**Instructions to follow:**
Search the data for the word "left". Reproduce every line where it is found.

**Provided material:**

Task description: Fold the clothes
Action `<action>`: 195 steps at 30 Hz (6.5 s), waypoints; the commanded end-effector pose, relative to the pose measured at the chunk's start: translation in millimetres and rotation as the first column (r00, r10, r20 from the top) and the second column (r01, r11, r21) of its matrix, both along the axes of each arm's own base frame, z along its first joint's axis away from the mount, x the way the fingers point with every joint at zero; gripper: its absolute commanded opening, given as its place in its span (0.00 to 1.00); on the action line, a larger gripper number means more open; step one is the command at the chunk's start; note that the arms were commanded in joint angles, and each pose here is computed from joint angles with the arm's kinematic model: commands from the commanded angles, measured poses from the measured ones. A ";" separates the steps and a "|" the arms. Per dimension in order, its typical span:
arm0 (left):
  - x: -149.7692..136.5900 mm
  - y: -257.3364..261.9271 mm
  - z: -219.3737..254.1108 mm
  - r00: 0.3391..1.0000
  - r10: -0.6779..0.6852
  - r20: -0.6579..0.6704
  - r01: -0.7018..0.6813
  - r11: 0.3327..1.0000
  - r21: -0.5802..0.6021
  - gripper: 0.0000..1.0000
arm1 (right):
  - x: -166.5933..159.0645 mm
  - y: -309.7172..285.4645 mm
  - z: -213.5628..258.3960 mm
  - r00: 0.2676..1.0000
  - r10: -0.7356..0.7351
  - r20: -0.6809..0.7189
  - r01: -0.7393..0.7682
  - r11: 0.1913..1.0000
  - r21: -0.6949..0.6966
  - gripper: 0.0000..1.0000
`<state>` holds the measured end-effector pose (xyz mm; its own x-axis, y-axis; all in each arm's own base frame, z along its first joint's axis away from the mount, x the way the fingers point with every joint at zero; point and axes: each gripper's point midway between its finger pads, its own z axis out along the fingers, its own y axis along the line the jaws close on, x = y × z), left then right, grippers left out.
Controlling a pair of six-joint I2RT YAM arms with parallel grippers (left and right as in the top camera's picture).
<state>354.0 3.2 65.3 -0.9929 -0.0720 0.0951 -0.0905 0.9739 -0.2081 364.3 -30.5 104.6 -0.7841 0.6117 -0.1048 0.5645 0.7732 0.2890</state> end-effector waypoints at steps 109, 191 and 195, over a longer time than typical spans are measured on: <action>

**Result for this task:**
arm0 (left):
`<state>` holds the measured end-effector pose (xyz mm; its own x-axis, y-axis; all in each arm's own base frame, z along its first joint's axis away from the mount, x the way the fingers point with every joint at zero; point and axes: each gripper's point midway between its finger pads, its own z axis out along the fingers, its own y axis along the line the jaws close on, x = y × z), left then right, grippers left out.
Controlling a pair of six-joint I2RT YAM arms with parallel grippers (left and right as in the top camera's picture).

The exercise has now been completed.